Homologia
venerdì 8 dicembre 2017, ore 20.30
Potenza, Teatro Francesco Stabile
di: Rocco Manfredi, Riccardo Reina, Alessandra Ventrella
regia: Alessandra Ventrella
con: Rocco Manfredi, Riccardo Reina
suono: Dario Andreoli
ideazione luci: Emiliano Curà
residenza artistica: Teatro delle Briciole
foto: Gloria Soverini
poster: Andrea Bovaia
Uno spettacolo affascinante e misterioso, realizzato da una giovane compagnia nata nel 2014 che raccoglie e interpreta con intelligenza e grande resa spettacolare la sfida di un teatro di silenzio, senza parola che rimanda con semplicità a Beckett, Pinter, Kantor, per cercare una via contemporanea al teatro di figura con la consapevolezza di un percorso di studi ancora in fieri. Con queste parole la giuria del premio Scenario 2015 ha assegnato al trio la Segnalazione speciale per la performance Homologia. Che non è un racconto, in quanto non ha un inizio, uno sviluppo e una fine, la consuetudine drammaturgica cui siamo abituati. Per tutta la durata dello spettacolo è raccontato uno stato d’essere e d’animo appartenente alla vecchiaia, età della vita di ciascun essere umano che la compagnia Dispensa Barzotti racconta con estrema delicatezza e originalità senza parole, compensate da azioni e gesti che rendono questo spettacolo un piccolo gioiello. Il protagonista della storia è tratto da un racconto dell’inglese Daniel Miller che nel 2008 pubblicò dopo dodici anni di studi il libro Cose che parlano di noi. Un antropologo a casa nostra, una raccolta di ritratti degli abitanti di una strada di Londra. Uno dei racconti è dedicato alla figura di George, un uomo anziano, che all’età di settantacinque anni non aveva ancora veduto la sua vita iniziare. E, quel che è peggio, lo sapeva. Miller aveva intitolato il capitolo dedicatogli Vuoto in riferimento all’arredo scarno dell’abitazione dell’uomo. Un’atmosfera magica e surreale irrompe per tutta la durata dello spettacolo. Il buio in sala fa aumentare l’attenzione del pubblico sulla scena e sui movimenti lenti di George e sul suo stato d’animo, quello di chi ha vissuto senza vivere davvero appieno la propria vita, che cerca ora di restituire un’esistenza agli oggetti che trova in casa per restituirla anche a se stesso. Homologia, una riflessione sulla condizione prima dell’uomo, la solitudine, l’esperienza più importante e appagante che rende la vita unica.
DispensaBarzotti
Buttare fuori dalla finestra le etichette in favore dell’immaginazione e dell’inatteso.

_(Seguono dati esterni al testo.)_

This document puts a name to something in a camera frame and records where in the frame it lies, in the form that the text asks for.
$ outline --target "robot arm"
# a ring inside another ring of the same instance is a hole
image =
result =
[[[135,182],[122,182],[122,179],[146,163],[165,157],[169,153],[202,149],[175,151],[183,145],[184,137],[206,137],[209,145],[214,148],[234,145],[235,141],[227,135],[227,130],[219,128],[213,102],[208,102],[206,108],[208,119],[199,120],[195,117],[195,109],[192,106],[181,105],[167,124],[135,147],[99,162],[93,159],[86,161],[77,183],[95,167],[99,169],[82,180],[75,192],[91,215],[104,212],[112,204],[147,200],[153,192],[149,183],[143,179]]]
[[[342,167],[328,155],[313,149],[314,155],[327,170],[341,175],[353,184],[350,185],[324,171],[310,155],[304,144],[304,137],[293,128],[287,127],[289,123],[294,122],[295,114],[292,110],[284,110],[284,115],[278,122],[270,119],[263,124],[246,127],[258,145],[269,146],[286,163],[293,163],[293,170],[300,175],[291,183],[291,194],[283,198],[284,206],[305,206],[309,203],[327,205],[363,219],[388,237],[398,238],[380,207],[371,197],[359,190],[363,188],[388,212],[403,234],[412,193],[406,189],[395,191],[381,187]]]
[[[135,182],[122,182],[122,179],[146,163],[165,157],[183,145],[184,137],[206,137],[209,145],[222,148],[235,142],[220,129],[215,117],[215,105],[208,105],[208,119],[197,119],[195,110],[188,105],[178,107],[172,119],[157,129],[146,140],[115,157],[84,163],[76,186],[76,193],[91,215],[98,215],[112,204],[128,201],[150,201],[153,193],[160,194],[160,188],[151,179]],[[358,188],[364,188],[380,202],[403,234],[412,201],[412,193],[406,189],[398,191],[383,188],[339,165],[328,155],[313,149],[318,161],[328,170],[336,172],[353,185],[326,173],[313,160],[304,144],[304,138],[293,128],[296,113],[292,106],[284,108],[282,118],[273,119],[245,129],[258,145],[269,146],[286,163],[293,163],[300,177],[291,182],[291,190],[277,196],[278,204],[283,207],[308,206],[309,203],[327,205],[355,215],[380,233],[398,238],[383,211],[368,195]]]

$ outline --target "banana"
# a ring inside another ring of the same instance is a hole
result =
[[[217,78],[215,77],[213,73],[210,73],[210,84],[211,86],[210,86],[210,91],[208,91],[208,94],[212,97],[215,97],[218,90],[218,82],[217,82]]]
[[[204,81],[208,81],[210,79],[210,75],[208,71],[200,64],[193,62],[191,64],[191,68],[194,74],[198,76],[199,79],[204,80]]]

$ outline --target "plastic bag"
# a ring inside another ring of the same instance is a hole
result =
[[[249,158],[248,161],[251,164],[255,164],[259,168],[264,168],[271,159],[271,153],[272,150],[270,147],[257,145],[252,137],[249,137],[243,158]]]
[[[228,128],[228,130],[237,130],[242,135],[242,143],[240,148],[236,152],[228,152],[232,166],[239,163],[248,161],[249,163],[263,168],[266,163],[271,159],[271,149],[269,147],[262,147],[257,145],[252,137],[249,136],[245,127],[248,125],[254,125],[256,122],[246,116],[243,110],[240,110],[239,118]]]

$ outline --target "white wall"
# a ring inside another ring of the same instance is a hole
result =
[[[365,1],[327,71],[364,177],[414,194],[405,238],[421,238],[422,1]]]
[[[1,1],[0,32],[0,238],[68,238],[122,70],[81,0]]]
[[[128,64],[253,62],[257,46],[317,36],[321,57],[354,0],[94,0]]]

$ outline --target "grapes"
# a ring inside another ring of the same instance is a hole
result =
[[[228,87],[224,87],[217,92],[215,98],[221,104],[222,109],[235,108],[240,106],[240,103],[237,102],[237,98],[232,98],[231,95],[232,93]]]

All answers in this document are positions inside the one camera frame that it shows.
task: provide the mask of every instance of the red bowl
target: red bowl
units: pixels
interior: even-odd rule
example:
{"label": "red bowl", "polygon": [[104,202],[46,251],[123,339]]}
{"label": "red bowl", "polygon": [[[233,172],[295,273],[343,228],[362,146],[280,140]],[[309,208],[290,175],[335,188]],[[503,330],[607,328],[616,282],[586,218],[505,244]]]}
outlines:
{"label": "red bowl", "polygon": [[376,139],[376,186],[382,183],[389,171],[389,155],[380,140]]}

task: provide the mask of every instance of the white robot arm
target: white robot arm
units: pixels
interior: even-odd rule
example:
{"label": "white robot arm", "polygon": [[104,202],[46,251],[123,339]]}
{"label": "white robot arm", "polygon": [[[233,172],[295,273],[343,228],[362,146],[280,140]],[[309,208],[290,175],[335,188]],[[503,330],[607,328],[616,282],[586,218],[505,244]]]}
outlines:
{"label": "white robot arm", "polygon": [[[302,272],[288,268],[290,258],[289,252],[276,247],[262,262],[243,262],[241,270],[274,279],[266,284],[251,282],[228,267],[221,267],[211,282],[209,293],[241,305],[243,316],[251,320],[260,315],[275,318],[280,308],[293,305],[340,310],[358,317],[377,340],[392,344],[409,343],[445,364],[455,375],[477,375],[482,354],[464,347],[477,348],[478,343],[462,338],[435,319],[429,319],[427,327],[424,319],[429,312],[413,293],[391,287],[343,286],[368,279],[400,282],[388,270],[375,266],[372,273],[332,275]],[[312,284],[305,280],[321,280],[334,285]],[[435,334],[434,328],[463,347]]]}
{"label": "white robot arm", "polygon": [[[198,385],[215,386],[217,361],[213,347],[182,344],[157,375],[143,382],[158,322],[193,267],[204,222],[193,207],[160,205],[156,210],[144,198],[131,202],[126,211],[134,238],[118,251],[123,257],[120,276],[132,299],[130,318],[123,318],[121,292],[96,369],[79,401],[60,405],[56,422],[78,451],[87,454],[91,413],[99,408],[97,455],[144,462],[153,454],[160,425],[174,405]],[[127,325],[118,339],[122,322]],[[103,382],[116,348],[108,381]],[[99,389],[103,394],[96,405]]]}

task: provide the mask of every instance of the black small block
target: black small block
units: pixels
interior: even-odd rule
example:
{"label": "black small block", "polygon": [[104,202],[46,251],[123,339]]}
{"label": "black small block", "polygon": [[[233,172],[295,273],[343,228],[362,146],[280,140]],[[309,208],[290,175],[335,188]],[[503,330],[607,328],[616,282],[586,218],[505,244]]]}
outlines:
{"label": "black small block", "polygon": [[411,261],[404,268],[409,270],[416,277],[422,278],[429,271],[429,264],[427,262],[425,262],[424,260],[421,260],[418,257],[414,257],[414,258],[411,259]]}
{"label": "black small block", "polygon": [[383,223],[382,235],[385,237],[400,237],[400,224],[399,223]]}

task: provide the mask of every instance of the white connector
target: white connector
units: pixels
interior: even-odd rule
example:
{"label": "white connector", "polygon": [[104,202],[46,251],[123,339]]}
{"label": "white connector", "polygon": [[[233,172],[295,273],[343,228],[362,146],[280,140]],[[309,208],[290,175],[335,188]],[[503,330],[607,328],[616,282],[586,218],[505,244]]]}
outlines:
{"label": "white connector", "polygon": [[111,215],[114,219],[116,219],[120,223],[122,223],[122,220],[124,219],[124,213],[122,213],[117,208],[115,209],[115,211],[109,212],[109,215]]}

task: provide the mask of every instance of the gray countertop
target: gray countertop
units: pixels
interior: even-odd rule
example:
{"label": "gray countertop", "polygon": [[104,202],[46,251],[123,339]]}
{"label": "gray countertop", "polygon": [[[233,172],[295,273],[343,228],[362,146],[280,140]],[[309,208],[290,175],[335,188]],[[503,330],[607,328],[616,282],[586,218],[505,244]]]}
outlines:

Con questa idea del teatro affascinante e innovativa che nasce nel 2014 DispensaBarzotti. L’obiettivo che la compagnia si fissava e che continua a porsi ancora oggi, è quello di esplorare i meccanismi della sua magia. Una ricerca che s’interroga su come funziona l’attività percettiva e su che cosa sia la percezione, l’illusione, l’incanto, la meraviglia, l’inganno. Alessandra Ventrella e Rocco Manfredi s’incontrano alla scuola Paolo Grassi di Milano.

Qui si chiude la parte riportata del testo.